• [DATA]
════════════════
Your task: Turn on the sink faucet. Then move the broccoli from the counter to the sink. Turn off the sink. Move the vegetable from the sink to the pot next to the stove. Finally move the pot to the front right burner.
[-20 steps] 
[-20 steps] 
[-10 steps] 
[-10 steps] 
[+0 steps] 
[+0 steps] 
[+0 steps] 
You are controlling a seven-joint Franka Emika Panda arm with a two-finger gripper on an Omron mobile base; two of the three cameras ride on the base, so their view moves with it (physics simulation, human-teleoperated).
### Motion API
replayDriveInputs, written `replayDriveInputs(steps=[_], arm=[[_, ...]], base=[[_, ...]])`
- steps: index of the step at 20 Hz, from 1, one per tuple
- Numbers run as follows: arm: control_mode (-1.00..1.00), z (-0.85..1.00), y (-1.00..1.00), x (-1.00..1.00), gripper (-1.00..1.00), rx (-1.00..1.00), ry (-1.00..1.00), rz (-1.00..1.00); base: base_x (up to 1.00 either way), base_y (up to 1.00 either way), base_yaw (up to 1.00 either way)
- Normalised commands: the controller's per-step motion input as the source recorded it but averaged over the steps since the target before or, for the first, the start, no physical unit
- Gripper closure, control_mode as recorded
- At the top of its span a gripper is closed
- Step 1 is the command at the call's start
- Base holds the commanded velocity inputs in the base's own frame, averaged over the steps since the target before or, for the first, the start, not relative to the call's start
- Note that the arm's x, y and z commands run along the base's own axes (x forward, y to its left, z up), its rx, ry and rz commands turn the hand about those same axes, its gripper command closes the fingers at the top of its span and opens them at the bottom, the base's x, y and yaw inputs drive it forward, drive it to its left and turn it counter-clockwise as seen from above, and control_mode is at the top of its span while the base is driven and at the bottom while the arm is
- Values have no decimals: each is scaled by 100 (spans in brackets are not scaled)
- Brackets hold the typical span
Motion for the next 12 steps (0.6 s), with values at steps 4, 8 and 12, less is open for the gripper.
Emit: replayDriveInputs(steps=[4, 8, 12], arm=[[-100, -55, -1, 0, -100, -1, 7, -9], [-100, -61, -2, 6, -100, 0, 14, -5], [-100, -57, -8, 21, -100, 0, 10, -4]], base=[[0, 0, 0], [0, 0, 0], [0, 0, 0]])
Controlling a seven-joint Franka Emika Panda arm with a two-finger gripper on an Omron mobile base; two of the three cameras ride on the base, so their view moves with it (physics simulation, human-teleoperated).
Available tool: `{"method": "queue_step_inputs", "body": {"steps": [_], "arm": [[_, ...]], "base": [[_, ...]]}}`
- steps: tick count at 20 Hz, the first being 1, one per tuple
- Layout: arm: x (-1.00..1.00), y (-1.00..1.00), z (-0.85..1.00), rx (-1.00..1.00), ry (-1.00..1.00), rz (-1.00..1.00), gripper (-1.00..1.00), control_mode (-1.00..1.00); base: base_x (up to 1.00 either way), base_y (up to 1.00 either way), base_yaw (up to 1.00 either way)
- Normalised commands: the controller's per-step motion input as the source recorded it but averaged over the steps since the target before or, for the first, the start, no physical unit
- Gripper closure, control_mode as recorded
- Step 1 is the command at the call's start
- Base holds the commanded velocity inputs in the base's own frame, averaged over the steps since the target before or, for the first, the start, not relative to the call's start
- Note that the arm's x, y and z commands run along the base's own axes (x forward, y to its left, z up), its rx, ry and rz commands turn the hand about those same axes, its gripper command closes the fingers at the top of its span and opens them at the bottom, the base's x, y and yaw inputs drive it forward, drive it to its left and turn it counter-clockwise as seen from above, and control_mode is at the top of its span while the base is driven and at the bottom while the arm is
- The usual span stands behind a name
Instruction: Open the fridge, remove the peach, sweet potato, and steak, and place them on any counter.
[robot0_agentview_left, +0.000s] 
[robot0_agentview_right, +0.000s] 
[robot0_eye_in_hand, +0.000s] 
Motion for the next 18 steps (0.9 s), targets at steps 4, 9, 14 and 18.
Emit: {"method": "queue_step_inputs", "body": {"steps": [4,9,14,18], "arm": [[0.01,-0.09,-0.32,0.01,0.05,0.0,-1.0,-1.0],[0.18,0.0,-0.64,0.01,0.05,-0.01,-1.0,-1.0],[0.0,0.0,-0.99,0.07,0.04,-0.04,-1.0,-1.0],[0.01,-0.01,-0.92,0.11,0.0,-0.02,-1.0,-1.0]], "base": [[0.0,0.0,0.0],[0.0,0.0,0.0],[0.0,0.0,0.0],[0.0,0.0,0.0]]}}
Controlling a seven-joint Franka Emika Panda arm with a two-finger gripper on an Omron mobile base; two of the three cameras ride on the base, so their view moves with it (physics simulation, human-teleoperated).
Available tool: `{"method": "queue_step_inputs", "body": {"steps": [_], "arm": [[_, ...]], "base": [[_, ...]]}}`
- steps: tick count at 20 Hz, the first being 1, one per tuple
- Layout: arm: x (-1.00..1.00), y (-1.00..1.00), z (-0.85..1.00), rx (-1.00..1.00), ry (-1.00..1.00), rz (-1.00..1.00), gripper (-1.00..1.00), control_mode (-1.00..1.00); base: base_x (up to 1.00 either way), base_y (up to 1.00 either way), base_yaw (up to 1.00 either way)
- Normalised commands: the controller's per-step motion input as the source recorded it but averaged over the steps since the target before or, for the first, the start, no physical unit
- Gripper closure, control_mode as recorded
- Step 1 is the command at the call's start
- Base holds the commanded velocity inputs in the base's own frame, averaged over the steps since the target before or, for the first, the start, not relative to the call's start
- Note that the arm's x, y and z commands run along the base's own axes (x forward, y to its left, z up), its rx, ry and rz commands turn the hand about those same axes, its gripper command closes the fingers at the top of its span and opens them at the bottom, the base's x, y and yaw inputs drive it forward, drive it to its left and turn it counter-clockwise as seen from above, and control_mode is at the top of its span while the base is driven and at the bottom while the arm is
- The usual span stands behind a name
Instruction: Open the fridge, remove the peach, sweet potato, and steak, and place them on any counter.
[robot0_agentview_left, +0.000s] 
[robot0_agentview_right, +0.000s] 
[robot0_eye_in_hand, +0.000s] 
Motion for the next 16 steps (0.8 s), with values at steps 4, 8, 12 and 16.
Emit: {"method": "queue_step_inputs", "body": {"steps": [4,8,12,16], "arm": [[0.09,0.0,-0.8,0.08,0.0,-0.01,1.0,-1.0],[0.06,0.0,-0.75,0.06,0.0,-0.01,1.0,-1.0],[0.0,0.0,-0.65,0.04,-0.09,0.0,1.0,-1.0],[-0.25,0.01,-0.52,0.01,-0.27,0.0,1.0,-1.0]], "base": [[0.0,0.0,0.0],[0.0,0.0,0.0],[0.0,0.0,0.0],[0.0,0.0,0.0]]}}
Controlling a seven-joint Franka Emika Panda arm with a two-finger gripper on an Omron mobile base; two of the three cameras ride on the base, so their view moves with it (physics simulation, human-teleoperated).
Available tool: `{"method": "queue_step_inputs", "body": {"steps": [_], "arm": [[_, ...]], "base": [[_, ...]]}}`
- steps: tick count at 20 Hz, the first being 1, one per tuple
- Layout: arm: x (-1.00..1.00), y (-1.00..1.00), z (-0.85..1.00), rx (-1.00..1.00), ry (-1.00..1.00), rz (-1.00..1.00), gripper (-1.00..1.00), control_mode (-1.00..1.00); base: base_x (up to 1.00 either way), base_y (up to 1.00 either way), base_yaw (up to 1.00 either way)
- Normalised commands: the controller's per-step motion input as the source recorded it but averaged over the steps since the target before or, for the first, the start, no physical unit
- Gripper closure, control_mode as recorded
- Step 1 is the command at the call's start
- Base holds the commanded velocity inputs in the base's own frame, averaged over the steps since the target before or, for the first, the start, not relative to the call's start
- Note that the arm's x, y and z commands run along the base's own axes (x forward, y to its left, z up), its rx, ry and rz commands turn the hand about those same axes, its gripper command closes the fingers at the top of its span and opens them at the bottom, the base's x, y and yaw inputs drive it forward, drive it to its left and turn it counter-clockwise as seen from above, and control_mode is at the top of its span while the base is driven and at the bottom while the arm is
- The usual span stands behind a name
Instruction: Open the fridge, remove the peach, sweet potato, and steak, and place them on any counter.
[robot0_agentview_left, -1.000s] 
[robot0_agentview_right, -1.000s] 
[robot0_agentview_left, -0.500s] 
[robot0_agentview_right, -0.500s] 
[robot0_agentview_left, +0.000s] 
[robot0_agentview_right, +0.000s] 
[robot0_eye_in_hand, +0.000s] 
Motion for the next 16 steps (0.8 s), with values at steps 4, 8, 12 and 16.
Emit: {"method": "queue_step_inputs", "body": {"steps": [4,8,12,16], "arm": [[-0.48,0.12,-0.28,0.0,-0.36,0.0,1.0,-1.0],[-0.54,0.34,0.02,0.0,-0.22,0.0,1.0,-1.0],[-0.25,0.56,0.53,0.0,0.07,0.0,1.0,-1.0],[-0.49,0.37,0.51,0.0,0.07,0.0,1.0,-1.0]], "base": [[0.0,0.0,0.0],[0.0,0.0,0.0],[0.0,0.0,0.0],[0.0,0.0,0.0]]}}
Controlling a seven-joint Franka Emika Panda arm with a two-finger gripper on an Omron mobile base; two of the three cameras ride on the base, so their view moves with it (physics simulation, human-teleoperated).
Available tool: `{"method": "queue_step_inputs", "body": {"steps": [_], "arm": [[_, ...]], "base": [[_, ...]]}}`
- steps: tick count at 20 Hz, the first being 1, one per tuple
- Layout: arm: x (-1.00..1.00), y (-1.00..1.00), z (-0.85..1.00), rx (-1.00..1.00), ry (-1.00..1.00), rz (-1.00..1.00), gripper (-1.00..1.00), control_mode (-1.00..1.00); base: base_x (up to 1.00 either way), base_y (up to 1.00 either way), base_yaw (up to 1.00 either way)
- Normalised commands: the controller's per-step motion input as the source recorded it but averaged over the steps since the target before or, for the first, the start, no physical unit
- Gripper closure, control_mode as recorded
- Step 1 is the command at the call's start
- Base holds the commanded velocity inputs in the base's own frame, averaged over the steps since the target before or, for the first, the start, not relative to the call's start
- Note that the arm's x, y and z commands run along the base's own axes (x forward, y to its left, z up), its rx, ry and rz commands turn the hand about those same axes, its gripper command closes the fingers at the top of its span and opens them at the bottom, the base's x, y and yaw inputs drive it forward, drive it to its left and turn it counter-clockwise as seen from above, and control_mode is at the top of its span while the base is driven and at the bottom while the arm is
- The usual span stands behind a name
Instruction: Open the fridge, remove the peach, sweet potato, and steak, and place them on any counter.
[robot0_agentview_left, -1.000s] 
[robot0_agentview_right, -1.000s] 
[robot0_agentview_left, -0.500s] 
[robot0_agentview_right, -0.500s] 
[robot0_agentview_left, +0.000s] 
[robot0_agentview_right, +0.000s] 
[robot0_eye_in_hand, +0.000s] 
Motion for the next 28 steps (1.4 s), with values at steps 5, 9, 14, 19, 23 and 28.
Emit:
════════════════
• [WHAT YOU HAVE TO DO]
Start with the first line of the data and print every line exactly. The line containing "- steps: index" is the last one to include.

• [RESPONSE BELOW]
Your task: Turn on the sink faucet. Then move the broccoli from the counter to the sink. Turn off the sink. Move the vegetable from the sink to the pot next to the stove. Finally move the pot to the front right burner.
[-20 steps] 
[-20 steps] 
[-10 steps] 
[-10 steps] 
[+0 steps] 
[+0 steps] 
[+0 steps] 
You are controlling a seven-joint Franka Emika Panda arm with a two-finger gripper on an Omron mobile base; two of the three cameras ride on the base, so their view moves with it (physics simulation, human-teleoperated).
### Motion API
replayDriveInputs, written `replayDriveInputs(steps=[_], arm=[[_, ...]], base=[[_, ...]])`
- steps: index of the step at 20 Hz, from 1, one per tuple

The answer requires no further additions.